New pressure on Chinese government

The report is likely to add pressure on the Chinese government to root out illegal use of the chemical, The Times said. Last year, when preliminary reports were published, the government said it would stop any illegal production and use of CFCs but said it didn’t appear to be a serious problem.

The Chinese Ministry of Ecology and Environment told the newspaper that it was preparing answers to questions about the new observations.

Originally, observations of increased levels of atmospheric CFC-11 came from Hawaii, some 5,000 miles away from the suspected source. The more recent data come from monitoring stations on islands just a few hundred miles from the Chinese coast.

Still, scientists are not able to account for all of the new emissions. Some could be coming from South America, Africa, or even other parts of China, but researchers don’t have enough information to know.

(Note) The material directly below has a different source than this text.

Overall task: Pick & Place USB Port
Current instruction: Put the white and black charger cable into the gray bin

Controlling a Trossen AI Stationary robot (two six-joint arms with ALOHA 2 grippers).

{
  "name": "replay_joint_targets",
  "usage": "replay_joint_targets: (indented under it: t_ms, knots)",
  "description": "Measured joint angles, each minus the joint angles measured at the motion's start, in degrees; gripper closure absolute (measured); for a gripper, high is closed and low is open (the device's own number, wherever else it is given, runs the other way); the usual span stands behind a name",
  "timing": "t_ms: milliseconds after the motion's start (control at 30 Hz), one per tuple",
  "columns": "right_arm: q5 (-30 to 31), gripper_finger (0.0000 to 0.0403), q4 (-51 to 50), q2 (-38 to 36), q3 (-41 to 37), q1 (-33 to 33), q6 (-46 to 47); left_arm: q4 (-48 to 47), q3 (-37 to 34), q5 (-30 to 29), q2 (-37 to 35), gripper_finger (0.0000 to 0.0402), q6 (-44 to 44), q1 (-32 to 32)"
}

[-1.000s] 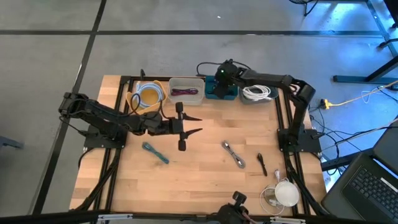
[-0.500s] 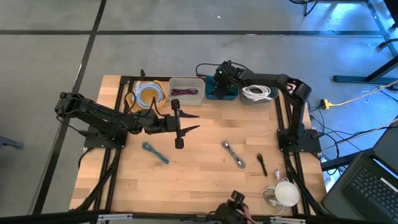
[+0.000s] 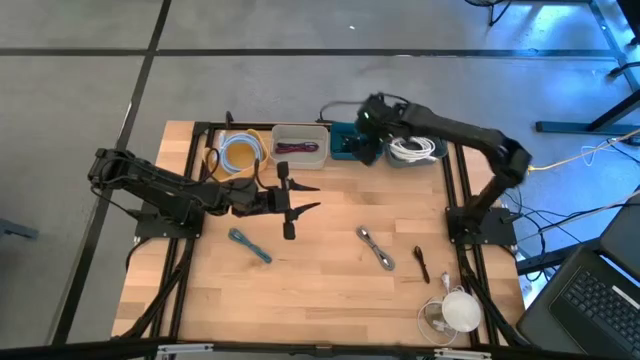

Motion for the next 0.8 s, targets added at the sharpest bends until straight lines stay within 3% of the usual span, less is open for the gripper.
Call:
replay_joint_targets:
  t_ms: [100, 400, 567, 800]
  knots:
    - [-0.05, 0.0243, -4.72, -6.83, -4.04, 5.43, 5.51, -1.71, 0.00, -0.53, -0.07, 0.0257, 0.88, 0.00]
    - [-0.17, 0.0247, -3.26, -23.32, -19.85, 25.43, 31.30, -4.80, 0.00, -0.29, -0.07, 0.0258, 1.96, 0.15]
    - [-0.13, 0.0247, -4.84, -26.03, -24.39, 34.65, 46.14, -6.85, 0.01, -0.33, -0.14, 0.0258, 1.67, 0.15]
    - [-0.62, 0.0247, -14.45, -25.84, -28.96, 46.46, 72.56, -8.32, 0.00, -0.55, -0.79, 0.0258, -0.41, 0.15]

The Environmental Investigation Agency, a nonprofit advocacy group, also looked into the problem after the initial announcement last year. In response to the new study, the organization said the findings underscored the need for better enforcement of the Montreal Protocol:

“The fact that scientists cannot pinpoint the source of the remaining emissions demonstrates the lack of sufficient monitoring capacity in other parts of the world,” EIA’s assessment says. “This cannot be treated as isolated cases in China and underlines the need to fundamentally revisit the Montreal Protocol’s monitoring and enforcement regime, including expanding approaches to tracking the supply chain of controlled substances.”

The new study found that CFC-11 emissions from eastern China increased by 7,000 tons per year after 2012, the equivalent of 33 million tons of CO2, EIA said. Illegal production between 2013 and 2017 may have created nearly 4 gigaton of COequivalent in polyurethane foam production, much of which hasn’t even made it into the atmosphere.

Getting rid of hidden stockpiles of the chemical would require a “significant and sustained intelligence-led enforcement effort in China,” the group said.